A donor-unrestricted TCR-bispecific redirects T cell immunity against Mycobacterium tuberculosis via HLA-E
Authors: Rachel L. Paterson1, Dawn Howe1, Joannah R. Fergusson1, Marcin Dembek1, Magdalena Martin-Urdiroz1, David Lowne1, Nitha Charles Mulakkal1, Diana J. Garay-Baquero2, Liku Bekele Tezera2, Marco Lepore1, Paul Elkington2, Sarah Leonard1*
Affiliations:
1 Immunocore Ltd, 92 Park Drive, Abingdon, Oxfordshire, OX14 4RY, UK.; 2 NIHR Biomedical Research Centre and Institute for Life Sciences, Faculty of Medicine, University of Southampton, Southampton, SO16 6YD, UK
Nearly 2 billion people worldwide are infected with Mycobacterium tuberculosis (Mtb) and each year ~10 million individuals develop pulmonary tuberculosis. Resistance to standard antibiotic treatments is increasing, thus highlighting the need to develop alternative host-targeted therapeutic strategies. T cell receptor (TCR)-based immunotherapy is an attractive approach for the treatment of tuberculosis due to its ability of promoting host immune responses targeting intracellular microbial antigens presented by human leukocyte antigens (HLA) on the surface of infected cells. However, classical HLA molecules are highly polymorphic, posing a challenge for developing TCR-based therapies for a wide patient population. To overcome this challenge, we generated a novel TCR-based bispecific molecule, an ImmTAB, to target a Mycobacterium tuberculosis (Mtb) peptide presented by HLA-E, a non-classical HLA molecule with very limited polymorphism.

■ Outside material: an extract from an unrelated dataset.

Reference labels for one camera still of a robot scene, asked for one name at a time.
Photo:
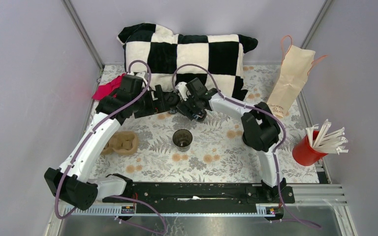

Here, we show that ImmTAB molecules engage polyclonal T cells to eliminate HLA-E-expressing antigen positive cell lines and primary cells infected with Mtb in vitro. The HLA-E-restricted ImmTAB did not recognise other common HLA-E-presented peptides nor did it bind the Mtb peptide when presented by HLA-A2. Moreover, ImmTAB molecules failed to bind the Mtb peptide presented by Mamu-E, revealing that models of infection in macaques are unsuitable for preclinical testing of HLA-E targeting TCR-based therapeutics. Our study suggests a possible approach to enhance endogenous host T cell immunity against Mtb and provides proof-of-principle for a novel TCR-based and donor-unrestricted therapeutic strategy.